I explained to her who I was and that I was looking for information about a Miss Camilla Rowan, who was listed as having given birth in their maternity unit in 1996. So she starts looking back through the Birmingham NHS Trust computer records and suddenly says, ‘1996, don’t you mean 1997?’ So I say no, it was a baby boy born in November 1996. And she says, ‘What I have here is a baby boy born in December 1997. And it wasn’t at West Bromwich, it was at Birmingham and Solihull General.’

Cut back to Steve McIlvanney

STEVE McILVANNEY

So, to cut a long story short, it turns out there were two previous births – the boy born in 1996 at West Bromwich, who had definitely been adopted, and another boy born in 1997 at Birmingham and Solihull who no one seemed to know anything about. There were no adoption records for that child that I could find, and I couldn’t believe Camilla Rowan still had it living with her. She’d mentioned having a dog; she never mentioned having a four-year-old son. So I did some more checks on the General Registrar database of births and couldn’t find any baby registered by Miss Rowan at any time in the six months after that child was born.

That’s when I knew we had a real problem on our hands. And that’s when I called the Child Protection team.

JOHN’S VOICE (off)

And what did they do?

STEVE McILVANNEY

They called the police.

- freeze frame -

* * *

Interview with Keith Phillips, Royal Mail Oxford depot

25 October 2018, 1.35 p.m.

On the call, DCC. Sargent

CS: Hello, Mr Phillips, it’s DC Chloe Sargent, Thames Valley Police. I believe you’re the person who covers the Wytham area, is that right?

KP: Yes, that’s me. The office told me you might call.

CS: Do you know the people at Gantry Manor?

KP: Mr and Mrs Swann – yes, I know them. Very private people. Old-fashioned. They’re always very polite, but they don’t chat. Not like some on my round.

CS: Do they get much post?

KP: Two or three deliveries a week, I’d say. Bills, the council, official stuff mostly. Apart from the junk mail, of course.

CS: So not much of a personal nature then?

KP: No, definitely not. They don’t even go in much for Christmas cards, to be honest.

CS: Do you remember anything that looked personal recently – anything handwritten?

KP: Actually there was something. Must have been four or five weeks ago.

CS: A letter – or a postcard?

KP: A letter. Quite big handwriting. Confident-looking, you know?

CS: Do you by any chance recall if the letter came from abroad – was there an Airmail sticker or anything like that?

KP: Now you mention it, there was. I remember thinking the Swanns had never got foreign post before. Not in my time, anyway.

CS: I don’t suppose you remember where it was from?

KP: Sorry, mate – the envelope was a bit of a mess. The postmark was all smudged.

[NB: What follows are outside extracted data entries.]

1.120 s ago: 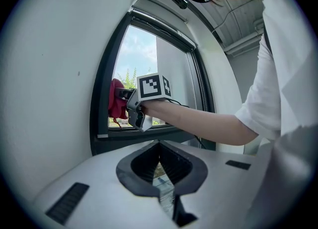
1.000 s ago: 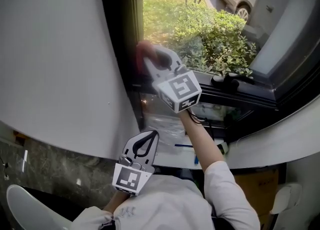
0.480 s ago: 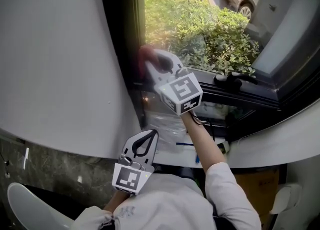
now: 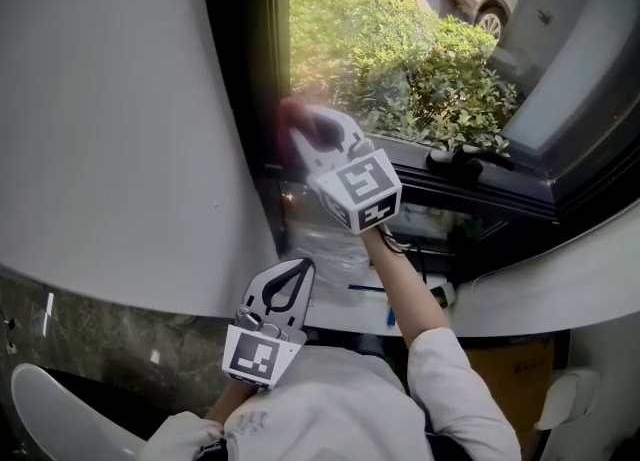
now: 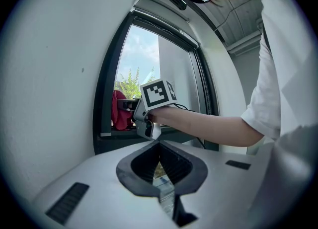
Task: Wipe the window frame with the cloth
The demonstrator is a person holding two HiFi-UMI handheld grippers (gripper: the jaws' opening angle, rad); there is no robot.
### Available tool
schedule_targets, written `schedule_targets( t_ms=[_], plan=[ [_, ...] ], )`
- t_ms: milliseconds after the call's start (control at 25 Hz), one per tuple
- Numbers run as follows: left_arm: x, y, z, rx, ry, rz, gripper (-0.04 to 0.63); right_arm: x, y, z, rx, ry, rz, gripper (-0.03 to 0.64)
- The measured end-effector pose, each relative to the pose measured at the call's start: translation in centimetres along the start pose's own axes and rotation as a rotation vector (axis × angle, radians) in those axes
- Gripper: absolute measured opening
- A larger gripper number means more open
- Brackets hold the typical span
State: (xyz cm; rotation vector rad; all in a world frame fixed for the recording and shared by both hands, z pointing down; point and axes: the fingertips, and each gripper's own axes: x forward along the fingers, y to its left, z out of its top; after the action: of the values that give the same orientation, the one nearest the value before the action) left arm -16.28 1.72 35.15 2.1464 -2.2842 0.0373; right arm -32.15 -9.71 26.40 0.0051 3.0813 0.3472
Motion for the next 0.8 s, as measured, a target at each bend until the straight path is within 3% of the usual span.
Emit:
schedule_targets(
  t_ms=[160,440,800],
  plan=[
    [0.2,0.0,0.0,0.000,0.000,0.004,0.009,0.0,0.1,-0.6,-0.022,0.047,0.009,0.064],
    [0.4,-0.1,0.0,-0.008,-0.003,0.008,0.009,0.1,1.0,-3.5,-0.109,0.226,0.034,0.063],
    [0.3,-0.2,-0.1,-0.006,-0.004,0.019,0.009,0.2,1.1,-3.8,-0.152,0.222,0.002,0.063]
  ],
)
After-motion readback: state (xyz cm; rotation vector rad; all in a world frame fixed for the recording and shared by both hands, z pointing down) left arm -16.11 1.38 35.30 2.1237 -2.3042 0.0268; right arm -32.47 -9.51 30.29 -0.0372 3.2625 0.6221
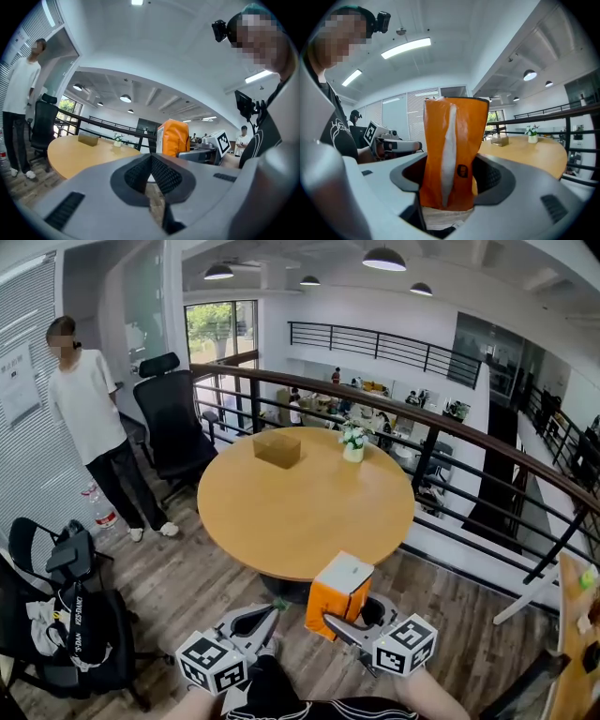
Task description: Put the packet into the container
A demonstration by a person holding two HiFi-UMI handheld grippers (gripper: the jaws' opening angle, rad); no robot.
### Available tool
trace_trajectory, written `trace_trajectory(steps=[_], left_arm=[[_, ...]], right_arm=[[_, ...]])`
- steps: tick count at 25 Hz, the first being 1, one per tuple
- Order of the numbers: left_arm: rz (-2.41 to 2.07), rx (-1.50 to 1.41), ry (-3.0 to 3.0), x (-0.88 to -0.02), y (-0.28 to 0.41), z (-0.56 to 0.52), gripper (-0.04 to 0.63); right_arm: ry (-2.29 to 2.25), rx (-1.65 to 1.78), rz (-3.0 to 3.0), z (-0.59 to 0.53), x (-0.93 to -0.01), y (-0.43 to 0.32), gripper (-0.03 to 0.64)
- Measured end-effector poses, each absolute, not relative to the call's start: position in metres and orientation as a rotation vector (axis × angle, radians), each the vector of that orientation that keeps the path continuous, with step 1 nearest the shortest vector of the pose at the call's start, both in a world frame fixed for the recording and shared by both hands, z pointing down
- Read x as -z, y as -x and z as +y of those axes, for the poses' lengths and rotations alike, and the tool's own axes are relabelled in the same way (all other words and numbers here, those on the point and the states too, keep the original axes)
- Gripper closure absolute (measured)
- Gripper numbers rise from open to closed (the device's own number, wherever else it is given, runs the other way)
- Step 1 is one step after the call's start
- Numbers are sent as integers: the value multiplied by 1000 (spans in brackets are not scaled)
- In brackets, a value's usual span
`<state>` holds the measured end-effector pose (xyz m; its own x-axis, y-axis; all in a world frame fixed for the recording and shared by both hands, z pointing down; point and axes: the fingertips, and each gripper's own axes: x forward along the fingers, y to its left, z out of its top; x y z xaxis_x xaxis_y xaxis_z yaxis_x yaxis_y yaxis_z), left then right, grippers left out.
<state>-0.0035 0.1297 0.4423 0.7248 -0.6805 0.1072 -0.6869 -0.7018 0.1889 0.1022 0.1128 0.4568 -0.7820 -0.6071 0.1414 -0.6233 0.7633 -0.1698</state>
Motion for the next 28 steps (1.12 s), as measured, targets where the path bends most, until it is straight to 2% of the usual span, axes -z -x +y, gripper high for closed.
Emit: trace_trajectory(steps=[17,28], left_arm=[[-1047,-59,-2704,-433,72,-69,591],[-967,-105,-2704,-436,90,-168,591]], right_arm=[[-1077,-353,-2779,-70,-436,-43,325],[-1154,-394,-2741,-170,-437,-23,325]])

CS: What about the stamp? Do you remember what that looked like?

KP: Now you’re asking. That was all messed up too, I think. Could have been a face? That probably doesn’t help much, does it. Afraid I only saw it for a minute – Mrs Swann was just coming out of the door with the rubbish so I handed it straight to her.

CS: That’s very interesting. How did she react to it?

KP: She frowned, if I remember rightly.

CS: So she didn’t look happy to receive it?

KP: No, definitely not. In fact, she tore it up and shoved it in the rubbish bag there and then.